I suspect that there’s also a tendency to avoid it because people aren’t sure how colloquial the word is: the answer is that you might avoid it in contractual legalese or very formal reports, but elsewhere it’s fine. Here are a few common usages (of the dozens that the dictionaries list!) with examples plucked from my own previous posts for good measure:
- to become, turn into, change
Don’t get personal.
…before it gets dark.
…a meteorological website getting confused
…without getting sidetracked
- to obtain, acquire
Getting the picture, not painting it.
…getting Clare a beamer for Christmas
- to happen, move, cause
…able to get abroad after the lockdown
…getting in the way
…get rid of
- to be given, receive, catch
I also get the impression that Dutch writers avoid…
get it wrong, get it right
- passive voice auxiliary
If the ozone layer didn’t exist, we’d get fried.
…the same phrase tends to get repeated a lot
…the two commonest often get mixed up
I can now see that I’ve used it at least once in nearly two thirds of all the posts!

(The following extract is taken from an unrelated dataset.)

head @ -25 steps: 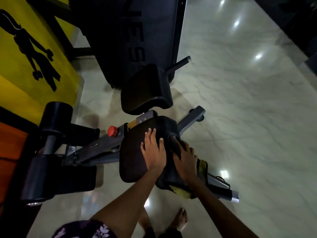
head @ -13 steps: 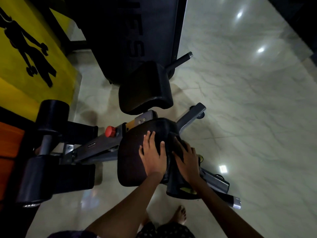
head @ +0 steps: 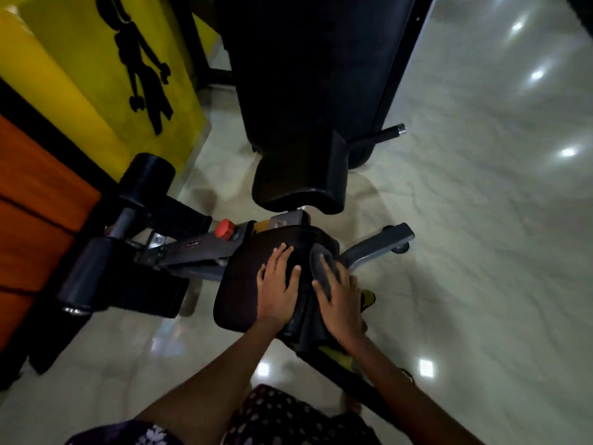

A prime example of an area where you will improve if you attempt to put the semantic content straight into English, rather than concentrating on the syntax of word-for-word.
Prevalence: endemic. Not top-of-mind for the majority of authors – understandably enough.
Frequency: very high. Will usually occur multiple times in a document, given what a common word “get” is.
Native: no. We have no difficulty with it (except for the US-UK issue of gotten–got).